Assessment of an optimal parameter space for spatial cluster detection of SMEAR Estonia flux footprint data using unsupervised learning algorithms

Steffen M. Noe; Anuj Thapa Magar; Emílio Graciliano Ferreira Mercuri

doi:10.2478/fsmu-2025-0002

Introduction

Determining the exchange of matter and energy between terrestrial ecosystems and the atmosphere is a pivotal task in understanding the processes of carbon exchange under the changing climate. Large-scale measurement stations like SMEAR (Station for Measuring Ecosystem-Atmosphere Relations) in Estonia and Finland (Hari & Kulmala, 2005; Kulmala, 2018; Noe et al., 2015), European research infrastructures like ICOS (Franz et al., 2018) and globally operating networks like Fluxnet (Keenan et al., 2021; Keenan et al., 2019) provide vast numbers of eddy flux data that allow to verify carbon uptake and release from terrestrial ecosystems. Addressing the carbon sink capacity of forests is important to develop strategies for carbon sequestration, to mitigate climate change and develop climate-smart forestry solutions.

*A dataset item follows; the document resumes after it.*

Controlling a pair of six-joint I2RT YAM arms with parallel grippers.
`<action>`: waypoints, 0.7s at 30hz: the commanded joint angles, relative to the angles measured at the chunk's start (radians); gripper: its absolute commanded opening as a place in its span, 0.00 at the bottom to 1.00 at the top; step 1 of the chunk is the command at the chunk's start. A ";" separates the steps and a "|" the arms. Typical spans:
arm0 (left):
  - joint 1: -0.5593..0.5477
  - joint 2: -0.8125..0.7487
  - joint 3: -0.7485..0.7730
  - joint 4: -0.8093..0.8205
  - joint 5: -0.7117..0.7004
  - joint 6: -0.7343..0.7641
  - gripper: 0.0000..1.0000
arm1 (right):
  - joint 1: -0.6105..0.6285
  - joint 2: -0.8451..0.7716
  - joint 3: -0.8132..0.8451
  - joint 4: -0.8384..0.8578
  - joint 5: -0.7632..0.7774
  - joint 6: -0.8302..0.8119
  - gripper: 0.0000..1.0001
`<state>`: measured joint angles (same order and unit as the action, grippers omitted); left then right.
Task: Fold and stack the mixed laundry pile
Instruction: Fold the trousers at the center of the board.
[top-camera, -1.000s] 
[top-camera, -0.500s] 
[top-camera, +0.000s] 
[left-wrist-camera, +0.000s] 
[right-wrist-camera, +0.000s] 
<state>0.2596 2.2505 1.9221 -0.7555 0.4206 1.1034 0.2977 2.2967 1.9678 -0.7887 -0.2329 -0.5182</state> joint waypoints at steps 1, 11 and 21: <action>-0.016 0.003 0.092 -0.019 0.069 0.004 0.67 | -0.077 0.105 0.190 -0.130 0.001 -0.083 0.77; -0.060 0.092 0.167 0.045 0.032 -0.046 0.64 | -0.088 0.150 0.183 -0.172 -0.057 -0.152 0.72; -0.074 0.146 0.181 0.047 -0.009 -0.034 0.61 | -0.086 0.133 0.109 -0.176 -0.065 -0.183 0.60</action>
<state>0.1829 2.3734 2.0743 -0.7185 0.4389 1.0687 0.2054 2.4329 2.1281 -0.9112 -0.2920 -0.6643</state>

The concept of a flux footprint (Kljun et al., 2015), the area that is relevant for assessing the ecosystems’ exchange processes, is used in determining the source or sink capacity of a terrestrial ecosystem when applying the eddy covariance technique (Baldocchi, 2014; Rannik et al., 2004). The footprint is subject to constant change by natural processes like forest growth, disturbances like windbreak and by human activities like land use change by, e.g. forest management (Kollo et al., 2023). A footprint is not a static area but a dynamic region that is influenced by the wind direction and speed, atmospheric stability, and the surface roughness of the vegetation (Yu et al., 2018). The footprint area can be estimated by using different models like the Lagrangian particle dispersion model (Hsieh et al., 2000), the backward Lagrangian stochastic model (Kormann & Meixner 2001) or the parameterized footprint model by Kljun et al. (2015). Because it is applicable to a wider range of atmospheric stability and the relative low computational cost the latter is used in this work to determine the flux footprint characteristics of SMEAR Estonia.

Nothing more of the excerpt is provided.